What this task involves: With the pictures omitted, set down exactly the lines from the one that contains "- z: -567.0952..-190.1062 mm" through the last line of the data.

Given material:
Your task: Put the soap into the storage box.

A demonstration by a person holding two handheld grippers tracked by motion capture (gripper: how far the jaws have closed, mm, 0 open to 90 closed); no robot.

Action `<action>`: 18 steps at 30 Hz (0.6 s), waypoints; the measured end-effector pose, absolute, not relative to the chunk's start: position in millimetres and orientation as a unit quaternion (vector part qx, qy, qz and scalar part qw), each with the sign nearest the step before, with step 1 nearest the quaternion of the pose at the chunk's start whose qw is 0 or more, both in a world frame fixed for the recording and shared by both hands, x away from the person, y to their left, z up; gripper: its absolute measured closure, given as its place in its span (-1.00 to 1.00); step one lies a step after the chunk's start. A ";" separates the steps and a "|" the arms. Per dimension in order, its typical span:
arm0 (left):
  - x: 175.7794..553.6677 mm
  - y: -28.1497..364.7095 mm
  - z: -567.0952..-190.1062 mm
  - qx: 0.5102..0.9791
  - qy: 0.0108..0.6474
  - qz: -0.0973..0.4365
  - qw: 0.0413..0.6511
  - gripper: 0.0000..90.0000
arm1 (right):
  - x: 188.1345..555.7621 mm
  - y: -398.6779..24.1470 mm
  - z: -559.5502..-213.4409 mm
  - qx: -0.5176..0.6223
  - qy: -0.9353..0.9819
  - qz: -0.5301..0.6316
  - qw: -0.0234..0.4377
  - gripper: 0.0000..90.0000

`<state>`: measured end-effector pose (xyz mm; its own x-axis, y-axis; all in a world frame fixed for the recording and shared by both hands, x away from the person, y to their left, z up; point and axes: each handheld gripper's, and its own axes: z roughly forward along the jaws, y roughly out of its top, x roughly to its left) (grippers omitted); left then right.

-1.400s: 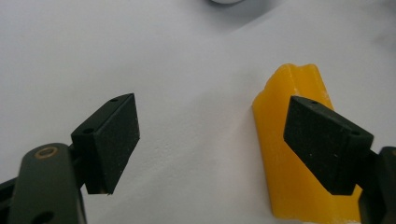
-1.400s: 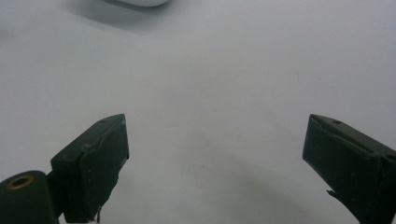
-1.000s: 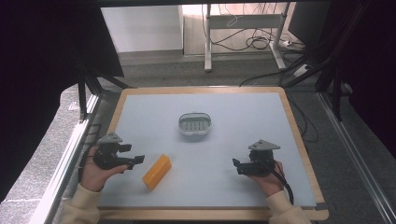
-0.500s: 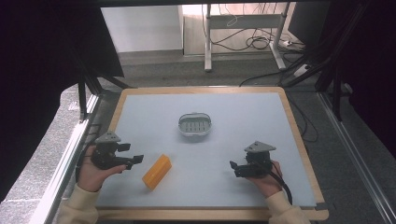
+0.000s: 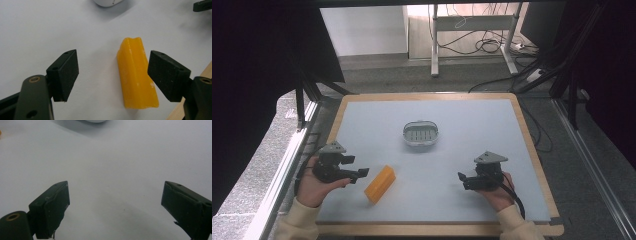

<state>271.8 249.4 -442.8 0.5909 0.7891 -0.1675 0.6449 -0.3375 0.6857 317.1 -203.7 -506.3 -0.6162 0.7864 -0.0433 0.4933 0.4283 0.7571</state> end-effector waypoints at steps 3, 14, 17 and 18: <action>271.0 245.6 -442.5 0.814 0.439 0.097 0.367 -0.45 | 317.1 -203.7 -506.4 0.389 0.822 0.365 0.200 -0.81; 272.4 236.6 -443.9 0.824 0.440 0.095 0.344 -0.47 | 317.4 -205.3 -505.3 0.393 0.818 0.366 0.205 -0.81; 271.3 233.6 -443.2 0.826 0.436 0.094 0.344 -0.47 | 317.4 -205.2 -505.4 0.394 0.818 0.365 0.205 -0.81; 270.7 231.6 -443.1 0.827 0.435 0.091 0.343 -0.47 | 317.6 -205.1 -505.8 0.395 0.818 0.364 0.206 -0.81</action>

Response box:
  - z: -567.0952..-190.1062 mm
  - qx: 0.5102..0.9791
  - qy: 0.0108..0.6474
  - qz: -0.0973..0.4365
  - qw: 0.0413..0.6511
  - gripper: 0.0000..90.0000
arm1 (right):
  - x: 188.1345..555.7621 mm
  - y: -398.6779..24.1470 mm
  - z: -559.5502..-213.4409 mm
  - qx: -0.5176..0.6223
  - qy: -0.9353..0.9819
  - qz: -0.5301..0.6316
  - qw: -0.0234..0.4377
  - gripper: 0.0000..90.0000

`<state>`: measured end-effector pose (xyz mm; its own x-axis, y-axis; all in a world frame fixed for the recording and shared by both hands, x away from the person, y to their left, z up; point and axes: each handheld gripper's, and its own axes: z roughly forward along the jaws, y roughly out of its top, x roughly to its left) (grippers omitted); left then right.

-1.400s: 
-1.400s: 
-1.000s: 
-0.500s: 
+0.000s: 

<state>271.8 249.4 -442.8 0.5909 0.7891 -0.1675 0.6449 -0.3375 0.6857 317.1 -203.7 -506.3 -0.6162 0.7864 -0.0433 0.4933 0.4283 0.7571</state> end-effector waypoints at steps 3, 14, 17 and 18: <action>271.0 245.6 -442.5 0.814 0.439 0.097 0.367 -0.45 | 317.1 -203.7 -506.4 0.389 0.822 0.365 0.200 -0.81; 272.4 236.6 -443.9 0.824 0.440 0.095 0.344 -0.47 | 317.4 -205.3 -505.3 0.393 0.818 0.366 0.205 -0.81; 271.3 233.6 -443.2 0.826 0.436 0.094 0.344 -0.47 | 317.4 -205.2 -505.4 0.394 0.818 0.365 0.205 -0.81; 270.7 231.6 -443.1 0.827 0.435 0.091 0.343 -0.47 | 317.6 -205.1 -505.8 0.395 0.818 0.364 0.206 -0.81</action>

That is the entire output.